Different techniques used in molecular genetics include amplification, polymerase chain reaction, DNA cloning, DNA isolation, mRNA isolation, etc.
Molecular genetics is critical for understanding and treating genetic diseases. It is considered the most advanced field of genetics. The Human Genome Project is a large scientific study in the field of molecular genetics. It started in the 1990s and ended in 2003 with the aim of identifying genetic and chemical base pair sequences in human DNA.
- Biochemical Genetics
Biochemical genetics is a combination of biochemistry and genetics. Biochemistry studies the structure and function of cellular components, such as proteins, carbohydrates, lipids, nucleic acids, and other biomolecules, and their function and transformation during life.
Genetics is basically the study of heredity, especially the mechanism of heredity transmission, and changes in genetic characteristics between similar or related organisms. Some branches of genetics include biochemical genetics, cytogenetics, developmental genetics, genetic engineering, etc.

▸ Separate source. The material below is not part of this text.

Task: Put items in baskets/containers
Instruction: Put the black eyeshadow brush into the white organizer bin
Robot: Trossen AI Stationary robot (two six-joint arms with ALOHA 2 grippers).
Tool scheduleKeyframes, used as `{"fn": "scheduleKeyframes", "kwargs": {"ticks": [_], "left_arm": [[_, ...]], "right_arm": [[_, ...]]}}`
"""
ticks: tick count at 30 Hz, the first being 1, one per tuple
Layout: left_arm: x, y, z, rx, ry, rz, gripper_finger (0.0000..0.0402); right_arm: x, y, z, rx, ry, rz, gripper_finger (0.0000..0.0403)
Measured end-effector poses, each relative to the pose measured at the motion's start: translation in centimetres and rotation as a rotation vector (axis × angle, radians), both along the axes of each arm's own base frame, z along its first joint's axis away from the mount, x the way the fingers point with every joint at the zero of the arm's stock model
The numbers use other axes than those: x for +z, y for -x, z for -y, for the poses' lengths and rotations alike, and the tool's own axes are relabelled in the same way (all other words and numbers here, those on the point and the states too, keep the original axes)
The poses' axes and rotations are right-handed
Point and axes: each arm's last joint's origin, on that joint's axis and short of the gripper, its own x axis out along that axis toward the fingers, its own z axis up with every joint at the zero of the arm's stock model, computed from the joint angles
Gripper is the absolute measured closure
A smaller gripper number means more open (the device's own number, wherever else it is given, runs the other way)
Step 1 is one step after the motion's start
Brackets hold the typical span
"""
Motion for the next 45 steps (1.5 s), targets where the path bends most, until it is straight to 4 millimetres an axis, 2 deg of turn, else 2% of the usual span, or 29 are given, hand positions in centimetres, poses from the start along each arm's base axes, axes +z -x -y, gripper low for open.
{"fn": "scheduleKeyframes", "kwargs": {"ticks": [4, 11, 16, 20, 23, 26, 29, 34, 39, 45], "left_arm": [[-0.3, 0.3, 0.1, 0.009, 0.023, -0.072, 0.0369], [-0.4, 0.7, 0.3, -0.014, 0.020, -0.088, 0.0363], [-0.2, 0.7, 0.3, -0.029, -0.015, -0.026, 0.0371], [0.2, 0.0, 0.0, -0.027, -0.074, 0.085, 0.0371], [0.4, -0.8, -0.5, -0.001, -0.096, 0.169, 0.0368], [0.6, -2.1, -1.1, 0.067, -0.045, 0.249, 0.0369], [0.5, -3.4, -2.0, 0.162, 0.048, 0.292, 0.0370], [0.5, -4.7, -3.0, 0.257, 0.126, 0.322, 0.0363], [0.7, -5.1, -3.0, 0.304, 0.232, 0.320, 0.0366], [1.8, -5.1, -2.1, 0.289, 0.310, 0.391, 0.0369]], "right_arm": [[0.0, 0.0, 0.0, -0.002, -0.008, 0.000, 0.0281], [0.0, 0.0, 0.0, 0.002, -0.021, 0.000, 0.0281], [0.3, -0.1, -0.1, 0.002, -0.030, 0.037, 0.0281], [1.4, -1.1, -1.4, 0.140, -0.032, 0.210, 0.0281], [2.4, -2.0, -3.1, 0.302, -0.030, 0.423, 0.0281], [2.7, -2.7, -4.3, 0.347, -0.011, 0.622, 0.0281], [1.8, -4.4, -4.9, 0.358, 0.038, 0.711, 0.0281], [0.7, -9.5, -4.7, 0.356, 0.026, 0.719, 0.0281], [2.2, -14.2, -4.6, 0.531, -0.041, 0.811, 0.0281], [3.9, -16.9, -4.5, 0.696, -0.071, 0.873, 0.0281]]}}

Thus, biochemical genetics is a branch of genetics that deals with the chemical structure of the genes and with the mechanisms by which the genes control and regulate the structure and synthesis of proteins. It studies the relationship of genes and their control of enzyme function in biochemical pathways.
In terms of the chemical (biochemical) events involved, it's genetics, like the way DNA molecules replicate through the genetic code and control the synthesis of specific enzymes.